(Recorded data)
------

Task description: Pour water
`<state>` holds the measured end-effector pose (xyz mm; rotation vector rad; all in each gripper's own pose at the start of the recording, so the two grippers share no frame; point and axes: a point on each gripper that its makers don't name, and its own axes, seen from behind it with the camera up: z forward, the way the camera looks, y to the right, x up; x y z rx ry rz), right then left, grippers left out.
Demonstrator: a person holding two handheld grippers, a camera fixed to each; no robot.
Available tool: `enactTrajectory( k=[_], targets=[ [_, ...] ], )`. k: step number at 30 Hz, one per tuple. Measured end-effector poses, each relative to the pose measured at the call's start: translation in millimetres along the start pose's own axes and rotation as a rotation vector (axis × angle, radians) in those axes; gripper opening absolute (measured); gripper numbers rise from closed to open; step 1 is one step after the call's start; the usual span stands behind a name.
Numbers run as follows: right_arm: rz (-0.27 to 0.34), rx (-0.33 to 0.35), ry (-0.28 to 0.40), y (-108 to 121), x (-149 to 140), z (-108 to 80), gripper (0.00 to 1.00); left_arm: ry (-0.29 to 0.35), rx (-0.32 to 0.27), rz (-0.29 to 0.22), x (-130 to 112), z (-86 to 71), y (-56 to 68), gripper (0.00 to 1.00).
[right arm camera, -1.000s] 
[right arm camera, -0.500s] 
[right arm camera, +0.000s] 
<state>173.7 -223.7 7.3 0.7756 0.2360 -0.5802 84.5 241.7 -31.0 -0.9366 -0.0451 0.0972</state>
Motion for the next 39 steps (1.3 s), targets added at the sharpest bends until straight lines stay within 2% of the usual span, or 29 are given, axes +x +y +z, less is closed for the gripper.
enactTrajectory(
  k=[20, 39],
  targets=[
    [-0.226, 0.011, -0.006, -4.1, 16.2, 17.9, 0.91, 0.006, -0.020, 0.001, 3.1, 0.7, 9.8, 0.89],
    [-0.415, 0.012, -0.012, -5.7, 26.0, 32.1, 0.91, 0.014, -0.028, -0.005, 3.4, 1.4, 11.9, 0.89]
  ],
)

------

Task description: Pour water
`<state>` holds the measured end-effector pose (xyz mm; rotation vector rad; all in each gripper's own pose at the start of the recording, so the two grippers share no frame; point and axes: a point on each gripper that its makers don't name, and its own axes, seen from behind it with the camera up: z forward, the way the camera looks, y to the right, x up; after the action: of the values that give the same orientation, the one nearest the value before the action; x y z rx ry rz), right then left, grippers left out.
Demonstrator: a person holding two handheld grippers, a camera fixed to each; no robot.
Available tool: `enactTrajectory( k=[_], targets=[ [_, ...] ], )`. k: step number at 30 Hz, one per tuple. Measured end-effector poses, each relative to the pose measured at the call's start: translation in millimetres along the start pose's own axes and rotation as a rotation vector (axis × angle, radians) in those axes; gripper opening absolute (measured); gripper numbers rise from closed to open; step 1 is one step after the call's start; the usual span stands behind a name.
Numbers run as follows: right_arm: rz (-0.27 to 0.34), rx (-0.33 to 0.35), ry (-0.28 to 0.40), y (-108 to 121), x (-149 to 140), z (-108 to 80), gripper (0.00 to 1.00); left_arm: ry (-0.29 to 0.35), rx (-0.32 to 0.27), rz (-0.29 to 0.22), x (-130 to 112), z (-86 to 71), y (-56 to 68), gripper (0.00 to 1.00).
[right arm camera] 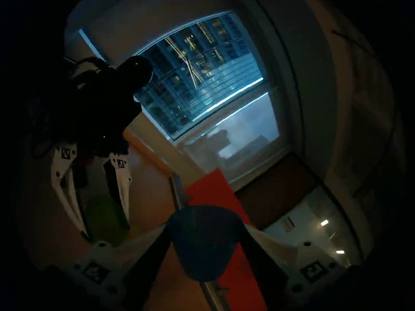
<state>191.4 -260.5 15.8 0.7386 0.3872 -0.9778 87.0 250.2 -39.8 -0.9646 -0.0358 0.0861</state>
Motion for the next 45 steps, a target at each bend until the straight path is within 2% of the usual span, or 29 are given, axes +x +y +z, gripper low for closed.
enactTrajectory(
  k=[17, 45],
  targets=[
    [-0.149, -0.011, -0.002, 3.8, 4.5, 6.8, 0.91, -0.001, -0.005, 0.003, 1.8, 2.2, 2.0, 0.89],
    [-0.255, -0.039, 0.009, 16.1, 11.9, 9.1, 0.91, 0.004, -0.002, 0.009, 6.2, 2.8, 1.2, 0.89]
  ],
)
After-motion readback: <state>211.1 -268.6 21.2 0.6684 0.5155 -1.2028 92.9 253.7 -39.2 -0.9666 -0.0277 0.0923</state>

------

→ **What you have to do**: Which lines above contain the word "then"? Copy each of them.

→ **Solution to this problem**:
`<state>` holds the measured end-effector pose (xyz mm; rotation vector rad; all in each gripper's own pose at the start of the recording, so the two grippers share no frame; point and axes: a point on each gripper that its makers don't name, and its own axes, seen from behind it with the camera up: z forward, the way the camera looks, y to the right, x up; x y z rx ry rz), right then left, grippers left out.
`<state>` holds the measured end-effector pose (xyz mm; rotation vector rad; all in each gripper's own pose at the start of the recording, so the two grippers share no frame; point and axes: a point on each gripper that its makers don't name, and its own axes, seen from behind it with the camera up: z forward, the way the camera looks, y to the right, x up; after the action: of the values that give the same orientation, the one nearest the value before the action; x y z rx ry rz), right then left, grippers left out.

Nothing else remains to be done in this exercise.